Andrea Salsedo (21 September 1881 – 3 May 1920) was an Italian anarchist whose death caused controversy as it was caused by a suspicious fall from the Justice Department's Bureau of Investigation (BOI) offices on 15 Park Row in New York City. Depending on the source, his death was either a suicide or a homicide committed by detaining officers; nevertheless, the case was widely debated both for its unclear nature and for its consequences on the Bureau and was one of the premises of the Sacco and Vanzetti case.

Biography

Andrea Salsedo was born in Pantelleria, in the Italian region of Sicily. A committed anarchist since his youth, he soon became involved in local politics, and was part of the anarchist club Circolo Sociale founded by Luigi Galleani, who was in Pantelleria as he had been exiled there. In those years, Salsedo became a personal friend of Galleani. On November 11, 1900, he was tried because of subversive views he had expressed in a letter published in L'Avvenire Sociale, a newspaper published in Messina; the trial, however, did not lead to any conviction.
Salsedo then moved to the United States, and after a brief period in Tunisia, he arrived in New York City in 1910. There he met his friend Galleani and supported him in the creation and distribution of his magazine Cronaca Sovversiva. Salsedo also wrote a number of articles for the magazine. The Justice Department of New York included Salsedo in a list of anarchists who fled to Mexico in order to avoid military service. The list also included Nicola Sacco, Bartolomeo Vanzetti, Roberto Elia and Luigi Galleani.

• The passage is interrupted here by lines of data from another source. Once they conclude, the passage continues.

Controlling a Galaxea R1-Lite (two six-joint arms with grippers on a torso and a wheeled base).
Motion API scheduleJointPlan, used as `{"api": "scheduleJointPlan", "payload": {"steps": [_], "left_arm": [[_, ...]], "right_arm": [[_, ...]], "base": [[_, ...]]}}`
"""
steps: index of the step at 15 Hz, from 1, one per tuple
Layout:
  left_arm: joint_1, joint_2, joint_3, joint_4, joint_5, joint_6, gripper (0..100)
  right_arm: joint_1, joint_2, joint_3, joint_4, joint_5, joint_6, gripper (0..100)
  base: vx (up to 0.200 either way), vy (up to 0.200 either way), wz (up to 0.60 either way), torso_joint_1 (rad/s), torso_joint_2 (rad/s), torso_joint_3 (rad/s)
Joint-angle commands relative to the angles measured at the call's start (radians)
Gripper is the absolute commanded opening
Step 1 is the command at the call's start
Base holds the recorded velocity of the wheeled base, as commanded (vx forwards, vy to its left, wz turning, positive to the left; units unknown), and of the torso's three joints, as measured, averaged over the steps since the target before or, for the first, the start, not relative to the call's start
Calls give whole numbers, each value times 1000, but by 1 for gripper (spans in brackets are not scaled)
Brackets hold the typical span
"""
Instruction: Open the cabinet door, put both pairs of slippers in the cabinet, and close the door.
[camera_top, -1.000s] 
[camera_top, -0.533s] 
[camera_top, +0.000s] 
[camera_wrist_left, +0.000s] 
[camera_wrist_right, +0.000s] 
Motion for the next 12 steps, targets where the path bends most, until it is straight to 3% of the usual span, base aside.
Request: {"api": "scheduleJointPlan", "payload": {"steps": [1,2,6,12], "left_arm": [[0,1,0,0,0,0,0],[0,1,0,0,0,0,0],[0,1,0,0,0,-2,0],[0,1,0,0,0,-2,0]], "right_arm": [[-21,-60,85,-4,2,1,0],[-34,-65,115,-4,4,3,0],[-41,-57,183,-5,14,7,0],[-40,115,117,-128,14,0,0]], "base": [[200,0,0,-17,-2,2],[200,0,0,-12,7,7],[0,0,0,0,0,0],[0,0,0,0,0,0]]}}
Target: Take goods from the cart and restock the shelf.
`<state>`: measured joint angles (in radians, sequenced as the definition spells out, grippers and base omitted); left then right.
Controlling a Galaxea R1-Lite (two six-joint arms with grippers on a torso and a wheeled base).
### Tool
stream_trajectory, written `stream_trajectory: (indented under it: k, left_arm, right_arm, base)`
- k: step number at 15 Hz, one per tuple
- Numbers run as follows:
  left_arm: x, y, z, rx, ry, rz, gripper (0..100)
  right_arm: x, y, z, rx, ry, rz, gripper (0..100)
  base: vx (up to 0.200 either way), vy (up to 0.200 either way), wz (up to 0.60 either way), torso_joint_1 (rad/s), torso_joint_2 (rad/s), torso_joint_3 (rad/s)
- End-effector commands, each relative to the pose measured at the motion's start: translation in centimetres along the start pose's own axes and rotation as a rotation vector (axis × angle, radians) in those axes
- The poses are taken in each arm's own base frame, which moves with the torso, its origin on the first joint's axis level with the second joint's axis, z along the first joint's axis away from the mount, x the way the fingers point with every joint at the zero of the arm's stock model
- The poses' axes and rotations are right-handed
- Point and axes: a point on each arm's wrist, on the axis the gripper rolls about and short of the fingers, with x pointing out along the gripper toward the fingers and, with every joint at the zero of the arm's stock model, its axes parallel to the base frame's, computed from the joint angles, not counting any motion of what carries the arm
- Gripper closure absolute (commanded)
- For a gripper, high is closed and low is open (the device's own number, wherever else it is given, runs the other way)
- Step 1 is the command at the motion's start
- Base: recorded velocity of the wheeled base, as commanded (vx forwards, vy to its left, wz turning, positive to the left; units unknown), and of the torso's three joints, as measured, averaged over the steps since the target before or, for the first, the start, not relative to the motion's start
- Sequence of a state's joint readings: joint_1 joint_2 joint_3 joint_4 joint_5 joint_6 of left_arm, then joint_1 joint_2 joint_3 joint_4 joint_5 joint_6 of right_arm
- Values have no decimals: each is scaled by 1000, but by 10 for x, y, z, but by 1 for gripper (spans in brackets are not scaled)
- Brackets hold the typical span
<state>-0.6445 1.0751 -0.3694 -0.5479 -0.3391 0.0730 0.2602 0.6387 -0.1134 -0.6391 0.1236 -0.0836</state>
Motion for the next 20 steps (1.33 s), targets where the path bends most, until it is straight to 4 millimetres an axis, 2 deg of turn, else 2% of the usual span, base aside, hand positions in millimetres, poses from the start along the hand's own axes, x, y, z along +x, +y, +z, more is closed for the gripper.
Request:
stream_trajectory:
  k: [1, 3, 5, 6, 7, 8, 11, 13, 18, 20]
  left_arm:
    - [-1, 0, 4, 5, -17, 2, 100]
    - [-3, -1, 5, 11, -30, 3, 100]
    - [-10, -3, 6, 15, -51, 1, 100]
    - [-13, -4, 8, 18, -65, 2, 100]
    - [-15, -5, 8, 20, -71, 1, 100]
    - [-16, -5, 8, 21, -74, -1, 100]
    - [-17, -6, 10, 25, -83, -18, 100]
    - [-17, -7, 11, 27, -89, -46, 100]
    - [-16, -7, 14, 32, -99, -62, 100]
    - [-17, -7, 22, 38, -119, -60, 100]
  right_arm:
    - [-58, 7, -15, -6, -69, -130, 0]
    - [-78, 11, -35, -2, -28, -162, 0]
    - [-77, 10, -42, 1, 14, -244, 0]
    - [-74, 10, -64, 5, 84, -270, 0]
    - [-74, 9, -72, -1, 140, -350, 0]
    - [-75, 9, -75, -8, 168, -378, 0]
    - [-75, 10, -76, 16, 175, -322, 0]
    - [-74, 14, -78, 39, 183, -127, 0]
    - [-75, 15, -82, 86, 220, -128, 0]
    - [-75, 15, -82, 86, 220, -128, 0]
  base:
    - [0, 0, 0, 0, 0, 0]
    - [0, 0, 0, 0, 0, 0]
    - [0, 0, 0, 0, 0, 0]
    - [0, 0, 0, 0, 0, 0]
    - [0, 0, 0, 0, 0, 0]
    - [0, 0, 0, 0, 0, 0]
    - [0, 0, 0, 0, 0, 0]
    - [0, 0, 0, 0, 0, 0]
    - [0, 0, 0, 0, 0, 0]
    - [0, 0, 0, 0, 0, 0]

All anarchists who were part of Galleani's acquaintances, who were also called Galleanists, were put under surveillance, as they were considered dangerous and possible terrorists. On 25 February 1920, Salsedo, who was working in the Canzani Printshop as a typesetter at the time, was arrested and brought to the BOI offices on Park Row during or immediately after  the Palmer Raids. Salsedo was considered as one of the writers of radical pamphlet Plain Words. At the BOI offices, Salsedo was harshly interrogated and was denied the right to phone his lawyer and his family. According to some sources, he stayed in the offices for eight weeks, incommunicado. On 3 May 1920, his body was found on the pavement in front of the BOI offices: he had fallen from the 14th floor.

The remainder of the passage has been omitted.